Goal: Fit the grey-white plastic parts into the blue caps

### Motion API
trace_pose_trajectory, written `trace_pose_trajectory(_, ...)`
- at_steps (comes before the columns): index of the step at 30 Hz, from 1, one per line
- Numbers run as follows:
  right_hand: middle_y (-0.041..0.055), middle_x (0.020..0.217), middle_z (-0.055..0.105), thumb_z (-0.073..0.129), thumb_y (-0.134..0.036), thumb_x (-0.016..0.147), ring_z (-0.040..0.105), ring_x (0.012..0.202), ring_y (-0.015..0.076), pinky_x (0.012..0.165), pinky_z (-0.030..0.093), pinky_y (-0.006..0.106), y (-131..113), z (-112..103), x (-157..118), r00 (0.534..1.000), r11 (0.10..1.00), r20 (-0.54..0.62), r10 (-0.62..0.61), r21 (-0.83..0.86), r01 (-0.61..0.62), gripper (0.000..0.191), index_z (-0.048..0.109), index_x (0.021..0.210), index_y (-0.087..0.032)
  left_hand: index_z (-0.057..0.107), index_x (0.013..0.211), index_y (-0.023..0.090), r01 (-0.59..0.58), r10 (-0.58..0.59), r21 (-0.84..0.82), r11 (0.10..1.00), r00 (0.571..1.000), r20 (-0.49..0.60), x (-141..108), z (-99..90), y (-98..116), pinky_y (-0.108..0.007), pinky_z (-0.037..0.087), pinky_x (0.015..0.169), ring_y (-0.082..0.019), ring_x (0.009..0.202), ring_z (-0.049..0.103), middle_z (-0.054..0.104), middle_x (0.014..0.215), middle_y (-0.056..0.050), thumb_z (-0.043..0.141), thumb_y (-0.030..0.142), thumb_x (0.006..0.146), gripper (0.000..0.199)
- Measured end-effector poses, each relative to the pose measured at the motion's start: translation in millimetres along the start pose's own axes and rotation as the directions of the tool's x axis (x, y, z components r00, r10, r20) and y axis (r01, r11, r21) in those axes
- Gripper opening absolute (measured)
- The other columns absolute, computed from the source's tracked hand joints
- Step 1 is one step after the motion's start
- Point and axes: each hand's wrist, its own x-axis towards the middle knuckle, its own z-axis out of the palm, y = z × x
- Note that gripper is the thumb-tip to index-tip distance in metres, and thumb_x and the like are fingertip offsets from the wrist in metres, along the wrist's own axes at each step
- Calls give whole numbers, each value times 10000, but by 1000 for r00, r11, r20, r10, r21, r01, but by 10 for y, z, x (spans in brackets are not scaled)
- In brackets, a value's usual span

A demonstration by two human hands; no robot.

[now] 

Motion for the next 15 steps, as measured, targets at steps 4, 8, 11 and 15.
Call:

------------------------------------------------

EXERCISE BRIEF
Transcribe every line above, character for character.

WRITTEN ANSWER
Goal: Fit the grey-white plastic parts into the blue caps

### Motion API
trace_pose_trajectory, written `trace_pose_trajectory(_, ...)`
- at_steps (comes before the columns): index of the step at 30 Hz, from 1, one per line
- Numbers run as follows:
  right_hand: middle_y (-0.041..0.055), middle_x (0.020..0.217), middle_z (-0.055..0.105), thumb_z (-0.073..0.129), thumb_y (-0.134..0.036), thumb_x (-0.016..0.147), ring_z (-0.040..0.105), ring_x (0.012..0.202), ring_y (-0.015..0.076), pinky_x (0.012..0.165), pinky_z (-0.030..0.093), pinky_y (-0.006..0.106), y (-131..113), z (-112..103), x (-157..118), r00 (0.534..1.000), r11 (0.10..1.00), r20 (-0.54..0.62), r10 (-0.62..0.61), r21 (-0.83..0.86), r01 (-0.61..0.62), gripper (0.000..0.191), index_z (-0.048..0.109), index_x (0.021..0.210), index_y (-0.087..0.032)
  left_hand: index_z (-0.057..0.107), index_x (0.013..0.211), index_y (-0.023..0.090), r01 (-0.59..0.58), r10 (-0.58..0.59), r21 (-0.84..0.82), r11 (0.10..1.00), r00 (0.571..1.000), r20 (-0.49..0.60), x (-141..108), z (-99..90), y (-98..116), pinky_y (-0.108..0.007), pinky_z (-0.037..0.087), pinky_x (0.015..0.169), ring_y (-0.082..0.019), ring_x (0.009..0.202), ring_z (-0.049..0.103), middle_z (-0.054..0.104), middle_x (0.014..0.215), middle_y (-0.056..0.050), thumb_z (-0.043..0.141), thumb_y (-0.030..0.142), thumb_x (0.006..0.146), gripper (0.000..0.199)
- Measured end-effector poses, each relative to the pose measured at the motion's start: translation in millimetres along the start pose's own axes and rotation as the directions of the tool's x axis (x, y, z components r00, r10, r20) and y axis (r01, r11, r21) in those axes
- Gripper opening absolute (measured)
- The other columns absolute, computed from the source's tracked hand joints
- Step 1 is one step after the motion's start
- Point and axes: each hand's wrist, its own x-axis towards the middle knuckle, its own z-axis out of the palm, y = z × x
- Note that gripper is the thumb-tip to index-tip distance in metres, and thumb_x and the like are fingertip offsets from the wrist in metres, along the wrist's own axes at each step
- Calls give whole numbers, each value times 10000, but by 1000 for r00, r11, r20, r10, r21, r01, but by 10 for y, z, x (spans in brackets are not scaled)
- In brackets, a value's usual span

A demonstration by two human hands; no robot.

[now] 

Motion for the next 15 steps, as measured, targets at steps 4, 8, 11 and 15.
Call:

The output is complete.